_Problem_: Locate every line in the records below that holds the word "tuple" and return each one.

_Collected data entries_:
════════

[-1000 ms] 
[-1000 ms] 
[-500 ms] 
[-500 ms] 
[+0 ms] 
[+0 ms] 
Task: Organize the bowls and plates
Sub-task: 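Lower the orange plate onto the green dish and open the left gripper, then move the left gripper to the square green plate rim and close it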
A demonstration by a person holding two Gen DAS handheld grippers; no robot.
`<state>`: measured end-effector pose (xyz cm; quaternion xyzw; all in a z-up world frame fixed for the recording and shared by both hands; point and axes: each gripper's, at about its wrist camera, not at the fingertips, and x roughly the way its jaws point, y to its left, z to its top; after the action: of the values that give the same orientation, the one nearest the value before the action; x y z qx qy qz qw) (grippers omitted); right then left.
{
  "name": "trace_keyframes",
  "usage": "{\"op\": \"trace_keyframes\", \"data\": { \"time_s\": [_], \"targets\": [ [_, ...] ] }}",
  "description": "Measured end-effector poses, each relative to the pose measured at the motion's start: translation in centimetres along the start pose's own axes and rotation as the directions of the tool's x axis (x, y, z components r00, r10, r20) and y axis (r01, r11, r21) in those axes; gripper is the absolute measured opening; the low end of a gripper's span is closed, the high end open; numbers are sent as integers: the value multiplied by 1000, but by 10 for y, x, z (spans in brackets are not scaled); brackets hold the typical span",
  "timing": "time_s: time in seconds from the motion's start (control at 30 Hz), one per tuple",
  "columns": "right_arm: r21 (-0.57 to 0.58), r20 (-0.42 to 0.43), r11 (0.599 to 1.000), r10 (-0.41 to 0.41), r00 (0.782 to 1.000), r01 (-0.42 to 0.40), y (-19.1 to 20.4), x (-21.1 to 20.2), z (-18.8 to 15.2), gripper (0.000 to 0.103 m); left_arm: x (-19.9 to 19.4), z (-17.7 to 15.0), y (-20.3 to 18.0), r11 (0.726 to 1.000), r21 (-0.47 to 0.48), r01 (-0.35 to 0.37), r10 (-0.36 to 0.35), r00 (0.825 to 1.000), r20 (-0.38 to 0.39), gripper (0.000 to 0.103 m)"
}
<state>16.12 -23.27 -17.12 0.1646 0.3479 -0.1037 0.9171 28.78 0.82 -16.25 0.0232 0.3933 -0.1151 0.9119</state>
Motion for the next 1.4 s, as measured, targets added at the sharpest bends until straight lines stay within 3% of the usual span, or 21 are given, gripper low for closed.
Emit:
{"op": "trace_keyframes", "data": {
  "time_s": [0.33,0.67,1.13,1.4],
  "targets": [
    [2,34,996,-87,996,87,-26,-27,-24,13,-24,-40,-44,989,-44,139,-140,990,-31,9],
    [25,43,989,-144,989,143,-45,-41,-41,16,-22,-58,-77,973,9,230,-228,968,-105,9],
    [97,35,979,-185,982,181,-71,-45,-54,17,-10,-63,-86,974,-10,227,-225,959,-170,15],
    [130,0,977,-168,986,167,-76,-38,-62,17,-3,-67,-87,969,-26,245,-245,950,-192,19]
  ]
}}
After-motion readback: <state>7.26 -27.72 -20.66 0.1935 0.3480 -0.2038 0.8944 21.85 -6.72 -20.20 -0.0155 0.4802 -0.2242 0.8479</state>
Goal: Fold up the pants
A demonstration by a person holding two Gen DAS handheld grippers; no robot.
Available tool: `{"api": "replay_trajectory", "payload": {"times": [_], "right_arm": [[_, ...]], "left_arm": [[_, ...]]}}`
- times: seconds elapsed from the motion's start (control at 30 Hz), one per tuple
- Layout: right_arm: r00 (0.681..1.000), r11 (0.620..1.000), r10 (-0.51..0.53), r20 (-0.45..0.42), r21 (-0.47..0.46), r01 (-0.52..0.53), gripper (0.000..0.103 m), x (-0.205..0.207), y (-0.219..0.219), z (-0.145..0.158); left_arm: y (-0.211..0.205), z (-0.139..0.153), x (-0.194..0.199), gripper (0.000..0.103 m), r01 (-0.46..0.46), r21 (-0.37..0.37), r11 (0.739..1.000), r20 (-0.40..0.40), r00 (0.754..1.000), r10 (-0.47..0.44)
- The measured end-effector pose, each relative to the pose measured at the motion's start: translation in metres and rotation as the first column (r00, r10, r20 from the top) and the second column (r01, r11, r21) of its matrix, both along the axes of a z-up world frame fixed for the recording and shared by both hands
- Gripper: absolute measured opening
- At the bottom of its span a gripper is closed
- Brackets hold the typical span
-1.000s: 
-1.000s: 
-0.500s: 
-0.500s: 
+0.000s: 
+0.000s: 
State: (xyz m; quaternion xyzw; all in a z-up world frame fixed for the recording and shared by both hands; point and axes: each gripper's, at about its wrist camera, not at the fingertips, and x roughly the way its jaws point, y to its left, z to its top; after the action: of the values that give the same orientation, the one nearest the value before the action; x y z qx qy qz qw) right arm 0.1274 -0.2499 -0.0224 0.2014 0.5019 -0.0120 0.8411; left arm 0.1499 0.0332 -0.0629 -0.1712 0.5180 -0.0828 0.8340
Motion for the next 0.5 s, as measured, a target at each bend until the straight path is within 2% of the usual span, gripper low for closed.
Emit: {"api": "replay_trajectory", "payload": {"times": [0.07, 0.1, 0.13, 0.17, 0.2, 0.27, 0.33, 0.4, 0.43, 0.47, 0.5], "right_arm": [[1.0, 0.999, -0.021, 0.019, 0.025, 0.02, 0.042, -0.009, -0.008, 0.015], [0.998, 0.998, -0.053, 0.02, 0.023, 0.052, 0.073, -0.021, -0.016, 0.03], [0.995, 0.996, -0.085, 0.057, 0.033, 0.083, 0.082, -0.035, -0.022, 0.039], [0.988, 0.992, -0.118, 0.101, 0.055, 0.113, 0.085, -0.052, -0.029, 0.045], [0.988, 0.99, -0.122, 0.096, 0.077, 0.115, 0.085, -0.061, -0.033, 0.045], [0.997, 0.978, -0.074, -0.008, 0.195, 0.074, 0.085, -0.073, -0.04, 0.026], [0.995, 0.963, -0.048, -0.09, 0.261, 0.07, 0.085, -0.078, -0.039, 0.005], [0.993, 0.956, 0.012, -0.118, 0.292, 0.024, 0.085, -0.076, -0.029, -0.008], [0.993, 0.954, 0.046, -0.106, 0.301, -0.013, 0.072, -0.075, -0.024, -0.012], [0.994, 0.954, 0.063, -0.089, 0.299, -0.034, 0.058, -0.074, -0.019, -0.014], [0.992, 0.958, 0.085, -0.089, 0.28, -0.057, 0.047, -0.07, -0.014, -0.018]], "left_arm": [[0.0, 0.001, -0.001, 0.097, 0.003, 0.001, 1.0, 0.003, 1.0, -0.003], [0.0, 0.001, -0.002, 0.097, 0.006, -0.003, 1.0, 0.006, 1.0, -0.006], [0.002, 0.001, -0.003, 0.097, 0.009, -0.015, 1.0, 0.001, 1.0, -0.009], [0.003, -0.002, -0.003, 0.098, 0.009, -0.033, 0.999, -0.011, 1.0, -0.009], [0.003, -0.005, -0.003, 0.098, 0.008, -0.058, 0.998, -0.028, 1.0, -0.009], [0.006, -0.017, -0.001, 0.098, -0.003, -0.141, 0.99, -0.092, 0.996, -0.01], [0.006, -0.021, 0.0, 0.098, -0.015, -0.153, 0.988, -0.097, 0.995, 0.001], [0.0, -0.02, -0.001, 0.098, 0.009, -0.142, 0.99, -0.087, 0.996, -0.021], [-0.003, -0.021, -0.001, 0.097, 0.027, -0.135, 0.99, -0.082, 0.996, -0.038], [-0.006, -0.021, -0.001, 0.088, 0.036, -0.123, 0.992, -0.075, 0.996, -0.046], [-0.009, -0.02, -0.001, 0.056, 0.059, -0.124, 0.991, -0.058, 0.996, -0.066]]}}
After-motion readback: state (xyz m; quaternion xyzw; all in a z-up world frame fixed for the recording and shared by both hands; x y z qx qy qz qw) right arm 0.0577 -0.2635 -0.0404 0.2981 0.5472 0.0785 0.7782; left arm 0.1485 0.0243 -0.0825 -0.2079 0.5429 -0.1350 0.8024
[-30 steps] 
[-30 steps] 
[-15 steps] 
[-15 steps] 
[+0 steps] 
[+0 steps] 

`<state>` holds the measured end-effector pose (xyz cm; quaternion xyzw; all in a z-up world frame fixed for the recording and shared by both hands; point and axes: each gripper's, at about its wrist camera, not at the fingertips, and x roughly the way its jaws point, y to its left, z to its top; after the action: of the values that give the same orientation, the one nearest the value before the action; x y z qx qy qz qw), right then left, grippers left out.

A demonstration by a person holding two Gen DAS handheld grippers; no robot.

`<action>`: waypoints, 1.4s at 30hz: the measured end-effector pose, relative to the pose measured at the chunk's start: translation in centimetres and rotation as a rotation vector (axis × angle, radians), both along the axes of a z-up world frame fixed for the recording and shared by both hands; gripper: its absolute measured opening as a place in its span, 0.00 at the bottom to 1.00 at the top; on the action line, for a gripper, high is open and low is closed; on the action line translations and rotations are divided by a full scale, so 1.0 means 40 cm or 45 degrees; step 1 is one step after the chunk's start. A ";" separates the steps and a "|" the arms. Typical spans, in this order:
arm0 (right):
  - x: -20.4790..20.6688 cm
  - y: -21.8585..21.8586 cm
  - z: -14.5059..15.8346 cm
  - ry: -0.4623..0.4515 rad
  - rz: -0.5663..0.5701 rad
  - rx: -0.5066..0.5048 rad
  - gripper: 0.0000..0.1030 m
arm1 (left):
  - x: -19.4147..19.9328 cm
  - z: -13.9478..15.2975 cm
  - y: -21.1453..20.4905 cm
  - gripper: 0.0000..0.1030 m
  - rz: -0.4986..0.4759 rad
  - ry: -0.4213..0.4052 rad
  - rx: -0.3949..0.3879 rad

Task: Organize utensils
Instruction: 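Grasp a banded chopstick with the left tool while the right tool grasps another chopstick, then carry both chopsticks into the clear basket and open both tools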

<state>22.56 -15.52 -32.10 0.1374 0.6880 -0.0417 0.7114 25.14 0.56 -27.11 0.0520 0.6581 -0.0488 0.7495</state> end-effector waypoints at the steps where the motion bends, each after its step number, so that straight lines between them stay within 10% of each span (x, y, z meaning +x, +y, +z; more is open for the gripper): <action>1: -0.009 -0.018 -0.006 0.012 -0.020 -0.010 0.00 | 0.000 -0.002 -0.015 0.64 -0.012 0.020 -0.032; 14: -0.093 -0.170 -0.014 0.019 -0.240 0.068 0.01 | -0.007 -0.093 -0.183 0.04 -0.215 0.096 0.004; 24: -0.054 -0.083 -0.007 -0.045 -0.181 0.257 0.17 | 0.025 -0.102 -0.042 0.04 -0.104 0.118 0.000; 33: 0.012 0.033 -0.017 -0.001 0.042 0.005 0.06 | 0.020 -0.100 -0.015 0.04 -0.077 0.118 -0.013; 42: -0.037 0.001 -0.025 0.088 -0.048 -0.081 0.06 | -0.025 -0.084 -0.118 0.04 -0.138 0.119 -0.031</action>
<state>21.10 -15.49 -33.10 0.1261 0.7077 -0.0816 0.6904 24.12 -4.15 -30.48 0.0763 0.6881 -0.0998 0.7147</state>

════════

_Answer box_:
  "timing": "time_s: time in seconds from the motion's start (control at 30 Hz), one per tuple",
- times: seconds elapsed from the motion's start (control at 30 Hz), one per tuple

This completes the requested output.